Growing up in a military family, Espero lived in Vallejo, California, Jacksonville, Florida, Athens, Georgia, Norfolk, Virginia, Oak Harbor, Washington, Guantanamo Bay, Cuba, Naples, Italy, and Yokosuka, Japan.

Espero attended Seattle University where he received his Bachelor of Science in Business Management in 1982.  Later that year, he moved to Hawaiʻi and established a home.  He worked in the finance and banking industry, property management, local home development, and the Coalition for a Drug Free Hawaiʻi.  A few years later in 1987, he entered politics, working with former mayor Frank Fasi and his administration as the executive secretary of the City and County of Honolulu Neighborhood Commission.

Political career 
From 1987 to 1994, Will Espero was an appointee of Mayor Frank Fasi. He was the executive secretary of the Neighborhood  Commission in charge of Oahu's Neighborhood Boards.

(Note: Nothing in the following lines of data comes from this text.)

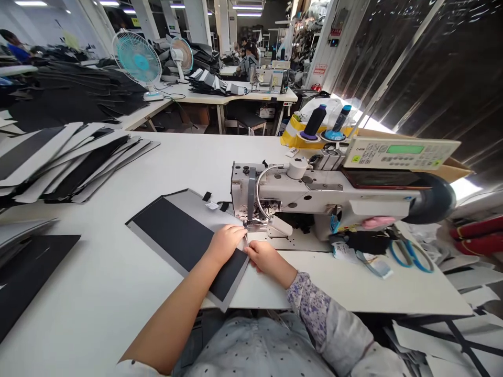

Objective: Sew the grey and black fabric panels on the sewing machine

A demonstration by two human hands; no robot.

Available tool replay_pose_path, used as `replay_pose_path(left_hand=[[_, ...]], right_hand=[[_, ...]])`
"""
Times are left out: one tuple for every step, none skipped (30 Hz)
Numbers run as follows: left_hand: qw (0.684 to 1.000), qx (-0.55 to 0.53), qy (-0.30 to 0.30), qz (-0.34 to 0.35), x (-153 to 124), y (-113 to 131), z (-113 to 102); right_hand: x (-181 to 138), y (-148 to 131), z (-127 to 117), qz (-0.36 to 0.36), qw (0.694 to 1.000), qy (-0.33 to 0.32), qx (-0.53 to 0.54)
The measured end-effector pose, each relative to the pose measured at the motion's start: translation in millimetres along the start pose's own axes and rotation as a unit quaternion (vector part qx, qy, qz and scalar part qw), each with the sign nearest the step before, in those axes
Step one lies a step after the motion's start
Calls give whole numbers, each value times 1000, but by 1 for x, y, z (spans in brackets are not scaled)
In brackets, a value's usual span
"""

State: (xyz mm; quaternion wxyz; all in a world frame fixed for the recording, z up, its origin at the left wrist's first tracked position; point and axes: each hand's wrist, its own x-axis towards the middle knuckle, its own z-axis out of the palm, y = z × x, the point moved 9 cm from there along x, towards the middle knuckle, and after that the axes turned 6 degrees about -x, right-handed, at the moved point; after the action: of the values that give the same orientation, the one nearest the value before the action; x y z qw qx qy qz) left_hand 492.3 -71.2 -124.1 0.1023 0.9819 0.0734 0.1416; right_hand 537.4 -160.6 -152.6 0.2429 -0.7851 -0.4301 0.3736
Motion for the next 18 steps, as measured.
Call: replay_pose_path(left_hand=[[1000, -7, 0, -12, 0, 1, -2], [1000, -16, -2, -25, -2, 2, -6], [999, -29, -5, -37, -5, 5, -9], [998, -45, -11, -46, -10, 10, -13], [997, -61, -19, -49, -15, 16, -17], [996, -75, -28, -49, -21, 22, -20], [995, -84, -36, -48, -27, 29, -24], [994, -88, -43, -48, -32, 34, -26], [994, -86, -48, -49, -35, 38, -28], [994, -82, -50, -52, -37, 41, -29], [994, -77, -52, -55, -37, 42, -30], [994, -73, -52, -56, -37, 43, -29], [995, -71, -51, -55, -36, 44, -28], [995, -69, -48, -53, -36, 43, -27], [996, -67, -44, -49, -35, 43, -26], [996, -65, -40, -44, -35, 44, -25], [997, -62, -35, -39, -35, 44, -25], [997, -60, -31, -35, -36, 44, -25]], right_hand=[[-1, -3, -6, -22, 998, 42, -50], [-3, -5, -12, -42, 991, 84, -98], [-6, -7, -16, -56, 982, 118, -136], [-8, -6, -18, -61, 975, 141, -161], [-9, -5, -18, -62, 971, 151, -174], [-9, -3, -17, -60, 970, 153, -181], [-9, -1, -16, -58, 969, 153, -185], [-9, 0, -15, -55, 968, 153, -189], [-9, 1, -14, -54, 968, 153, -193], [-8, 2, -14, -54, 967, 152, -195], [-8, 2, -13, -55, 967, 151, -196], [-9, 2, -12, -56, 968, 151, -195], [-9, 2, -12, -58, 968, 150, -194], [-10, 3, -11, -59, 968, 151, -194], [-11, 3, -10, -62, 967, 154, -195], [-13, 2, -10, -67, 964, 162, -201], [-16, 1, -9, -75, 959, 173, -211], [-18, 0, -8, -85, 953, 184, -223]])
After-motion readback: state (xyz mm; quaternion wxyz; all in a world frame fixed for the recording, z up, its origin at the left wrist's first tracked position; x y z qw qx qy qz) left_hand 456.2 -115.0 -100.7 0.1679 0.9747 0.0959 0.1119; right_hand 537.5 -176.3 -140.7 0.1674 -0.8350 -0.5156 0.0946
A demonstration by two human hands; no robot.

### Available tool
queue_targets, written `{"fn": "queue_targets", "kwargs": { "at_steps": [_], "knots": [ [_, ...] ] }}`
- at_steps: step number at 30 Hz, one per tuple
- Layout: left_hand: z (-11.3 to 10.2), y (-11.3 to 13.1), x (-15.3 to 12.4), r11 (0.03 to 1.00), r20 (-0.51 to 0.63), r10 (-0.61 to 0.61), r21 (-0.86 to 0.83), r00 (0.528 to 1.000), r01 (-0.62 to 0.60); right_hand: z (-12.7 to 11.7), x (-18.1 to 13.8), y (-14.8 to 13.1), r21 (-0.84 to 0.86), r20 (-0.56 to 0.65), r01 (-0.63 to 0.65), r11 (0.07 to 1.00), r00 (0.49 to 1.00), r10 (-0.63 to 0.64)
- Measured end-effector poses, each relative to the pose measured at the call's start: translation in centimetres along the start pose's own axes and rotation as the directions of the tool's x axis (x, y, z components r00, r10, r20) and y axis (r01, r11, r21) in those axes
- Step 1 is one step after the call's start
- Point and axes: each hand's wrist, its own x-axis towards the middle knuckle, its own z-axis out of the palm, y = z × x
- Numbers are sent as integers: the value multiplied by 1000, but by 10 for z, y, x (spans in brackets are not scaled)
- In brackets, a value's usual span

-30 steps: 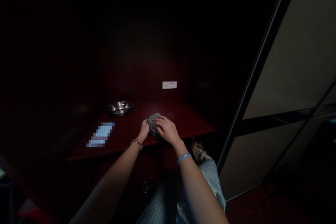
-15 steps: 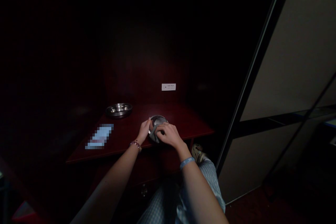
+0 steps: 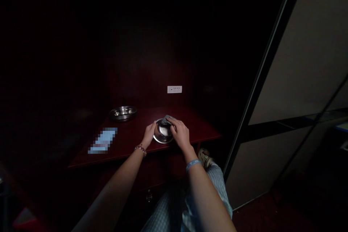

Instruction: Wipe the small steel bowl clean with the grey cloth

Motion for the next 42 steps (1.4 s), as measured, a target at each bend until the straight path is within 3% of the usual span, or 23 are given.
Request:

In December 1999, Espero was appointed to the Hawaiʻi State House of Representatives by Governor Ben Cayetano to fill the vacancy left by the resignation of then-representative Paul Oshiro.  In 2002, he ran a successful campaign and was elected into the Hawaiʻi State Senate.
He represented District 20, which stretched from lower Waipahu to ʻEwa Beach, where Espero resides. After the reapportionment of Hawaiʻi's districts, Espero became the senator for District 19 which now includes 'Ewa Beach, Ocean Pointe, 'Ewa by Gentry, Iroquois Point, and a portion of 'Ewa Villages.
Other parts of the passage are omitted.